### Your goal:
Please reproduce the final stretch of the listing below: the line that contains "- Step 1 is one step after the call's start" and all lines after it, verbatim, with nothing else.

### Data excerpt:
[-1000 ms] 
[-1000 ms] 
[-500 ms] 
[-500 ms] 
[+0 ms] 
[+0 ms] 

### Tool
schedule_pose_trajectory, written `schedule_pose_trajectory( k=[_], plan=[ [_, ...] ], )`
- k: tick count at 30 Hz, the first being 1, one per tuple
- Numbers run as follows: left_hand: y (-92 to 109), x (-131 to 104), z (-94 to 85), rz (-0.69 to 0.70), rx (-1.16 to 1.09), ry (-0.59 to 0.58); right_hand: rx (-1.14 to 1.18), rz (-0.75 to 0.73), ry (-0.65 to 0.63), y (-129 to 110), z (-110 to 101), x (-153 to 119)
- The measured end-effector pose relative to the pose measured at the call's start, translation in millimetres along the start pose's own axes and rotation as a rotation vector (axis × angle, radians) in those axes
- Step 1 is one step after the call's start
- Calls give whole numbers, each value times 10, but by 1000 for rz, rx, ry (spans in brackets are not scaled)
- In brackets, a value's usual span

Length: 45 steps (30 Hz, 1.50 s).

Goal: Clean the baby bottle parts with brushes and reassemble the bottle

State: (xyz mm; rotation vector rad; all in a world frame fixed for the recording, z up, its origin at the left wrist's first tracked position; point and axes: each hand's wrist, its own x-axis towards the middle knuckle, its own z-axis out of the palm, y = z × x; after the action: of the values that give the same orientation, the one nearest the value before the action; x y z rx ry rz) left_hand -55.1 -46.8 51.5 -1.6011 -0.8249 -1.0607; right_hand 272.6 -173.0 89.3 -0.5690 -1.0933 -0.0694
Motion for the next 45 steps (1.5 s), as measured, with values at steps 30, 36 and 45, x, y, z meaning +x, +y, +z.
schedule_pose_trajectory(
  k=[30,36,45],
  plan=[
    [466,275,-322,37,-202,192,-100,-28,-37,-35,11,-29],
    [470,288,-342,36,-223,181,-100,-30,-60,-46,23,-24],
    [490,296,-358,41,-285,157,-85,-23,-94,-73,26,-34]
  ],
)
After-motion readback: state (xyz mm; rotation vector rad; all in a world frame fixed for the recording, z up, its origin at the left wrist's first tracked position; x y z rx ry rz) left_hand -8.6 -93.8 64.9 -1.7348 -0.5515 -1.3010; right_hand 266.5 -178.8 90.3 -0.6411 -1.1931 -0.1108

### Result for this task:
- Step 1 is one step after the call's start
- Calls give whole numbers, each value times 10, but by 1000 for rz, rx, ry (spans in brackets are not scaled)
- In brackets, a value's usual span

Length: 45 steps (30 Hz, 1.50 s).

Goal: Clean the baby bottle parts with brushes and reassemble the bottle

State: (xyz mm; rotation vector rad; all in a world frame fixed for the recording, z up, its origin at the left wrist's first tracked position; point and axes: each hand's wrist, its own x-axis towards the middle knuckle, its own z-axis out of the palm, y = z × x; after the action: of the values that give the same orientation, the one nearest the value before the action; x y z rx ry rz) left_hand -55.1 -46.8 51.5 -1.6011 -0.8249 -1.0607; right_hand 272.6 -173.0 89.3 -0.5690 -1.0933 -0.0694
Motion for the next 45 steps (1.5 s), as measured, with values at steps 30, 36 and 45, x, y, z meaning +x, +y, +z.
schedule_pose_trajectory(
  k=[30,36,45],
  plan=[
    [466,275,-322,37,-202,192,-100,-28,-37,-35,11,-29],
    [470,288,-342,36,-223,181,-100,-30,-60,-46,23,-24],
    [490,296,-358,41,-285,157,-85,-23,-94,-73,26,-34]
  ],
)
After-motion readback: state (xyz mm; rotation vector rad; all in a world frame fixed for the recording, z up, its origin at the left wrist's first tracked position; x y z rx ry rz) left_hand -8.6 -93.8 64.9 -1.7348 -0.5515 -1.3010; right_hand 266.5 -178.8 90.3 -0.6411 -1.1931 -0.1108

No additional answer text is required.